LA CRISI DELL’OCCIDENTE E L’EMERGERE DELLA CINA (FINO AD OGGI): L’ANALISI DI FEDERICO RAMPINI
La crisi economica generale ha colpito anche la Cina negli ultimi mesi ma osservando con sguardo più amplio agli ultimi decenni si scorge come la “centralità” dell’Occidente sia via via scemata ai danni del regime illiberale comunista cinese. Intervistato da “La Verità” il giornalista Federico Rampini, inviato storico dagli Stati Uniti, prova a ribaltare il discorso “politicamente corretto” che dall’Europa agli Usa punta a costruire la narrazione culturale, sociale e politica solo su alcuni importanti temi “di nicchia” (razzismo, leggi LGBT, etc.) perdendosi invece le vere urgenze nazionali e internazionali.

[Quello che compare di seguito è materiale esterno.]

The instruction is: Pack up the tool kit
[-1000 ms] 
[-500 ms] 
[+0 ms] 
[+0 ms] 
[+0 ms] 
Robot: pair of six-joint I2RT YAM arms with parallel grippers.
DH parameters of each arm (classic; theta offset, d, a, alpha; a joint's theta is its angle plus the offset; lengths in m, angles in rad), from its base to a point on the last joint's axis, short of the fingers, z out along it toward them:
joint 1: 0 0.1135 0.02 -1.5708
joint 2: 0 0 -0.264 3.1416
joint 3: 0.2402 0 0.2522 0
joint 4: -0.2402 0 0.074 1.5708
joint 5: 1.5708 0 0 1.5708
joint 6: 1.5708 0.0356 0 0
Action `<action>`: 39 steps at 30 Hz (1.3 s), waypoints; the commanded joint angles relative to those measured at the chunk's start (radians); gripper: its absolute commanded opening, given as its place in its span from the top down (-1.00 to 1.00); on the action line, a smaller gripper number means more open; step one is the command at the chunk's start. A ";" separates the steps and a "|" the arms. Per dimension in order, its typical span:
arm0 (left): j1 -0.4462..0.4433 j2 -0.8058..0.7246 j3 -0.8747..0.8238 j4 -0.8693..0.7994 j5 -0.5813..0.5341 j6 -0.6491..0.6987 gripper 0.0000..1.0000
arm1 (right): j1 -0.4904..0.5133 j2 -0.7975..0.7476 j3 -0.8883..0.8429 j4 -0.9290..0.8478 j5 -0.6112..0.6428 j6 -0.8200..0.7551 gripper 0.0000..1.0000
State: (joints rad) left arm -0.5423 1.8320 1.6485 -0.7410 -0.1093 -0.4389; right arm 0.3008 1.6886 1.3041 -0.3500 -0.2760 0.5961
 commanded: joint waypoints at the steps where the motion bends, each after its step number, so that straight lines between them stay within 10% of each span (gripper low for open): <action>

Nel suo libro “La speranza africana”, Rampini riflette sulle gravi colpe e mancanze occidentali per aver lasciato che la Cina negli anni riuscisse a guadagnare molto “spazio” nelle ben 54 “afriche” presenti, ovvero gli Stati che compongono il Continente Nero: «I media occidentali raccontano l’Africa solo quando è sinonimo di tragedie, sofferenze, calamità. Le buone notizie, o anche solo le notizie “normali”, sono cancellate». Osservando il racconto che l’Occidente fa dell’Africa emerge un tema piuttosto netto secondo Rampini: «è diventata una metafora di qualcos’altro, è il terreno su cui esercitiamo il nostro sport sado-maso preferito: l’autoflagellazione. Com-passione e commiserazione verso gli africani sono funzionali ad eccitare i nostri complessi di colpa».
RAMPINI: “NON SIAMO PIÙ AL CENTRO DEL MONDO“
Sempre secondo il giornalista esperto degli States, l’atteggiamento occidentale sulla narrazione africana riflette quel senso di “euro-centrismo” per cui «Vogliamo ancora vederci al centro dell’universo. Per sentirci importanti abbiamo bisogno di credere che tutte le sofferenze dell’umanità dipendono da noi». Non solo a livello “culturale”, è proprio politico il ragionamento fatto da Rampini sullo scollamento netto che Occidente e Africa hanno allargato in questi decenni: dall’Europa agli Usa, si è guardato al Continente Nero come una mera fonte di “problemi”, sottolineando più volte gli elementi “educativi e culturali” in cui gli Stati africani siano inferiori all’Occidente. Spiega ancora il giornalista: «dopo l’11 settembre l’America ha investito più in operazioni mili- tari anti jihad ma meno sul terreno economico, lasciando spazio alla Cina. Oggi tenta di correggere gli errori. Però la sinistra radicale che condiziona l’Amministrazione Biden non aiuta».
In poche parole, Rampini sottolinea come la lobby LGBTQ in Usa esige dall’Africa «gli stessi livelli di tutele per le minoranze sessuali che esistono in California. Molti africani descrivono questo fenomeno come il nuovo imperialismo culturale americano». Il fatto è che l’Africa ormai provi molta più “simpatia” – con relativi accordi e patti stretti su vari ambiti – nella Cina che non nei Paesi occidentali: «il Grande Sud Globale guarda a Pechino perché non fanno prediche», come invece Usa ed Europa continuano imperterriti a condensare nell’evoluzione ormai dilagante di “woke culture” o “cancel culture”. «Oggi buona parte dell’Occidente», conclude Federico Rampini, è impegnato a denunciare sé stesso «come l’impero del male, anche a costo di falsificazioni storiche (nel libro racconto lo schiavismo praticato dagli africani stessi, un tabù che è proibito insegnare nelle scuole degli Stati Uniti). E questo ci condanna all’impotenza, all’irrilevanza».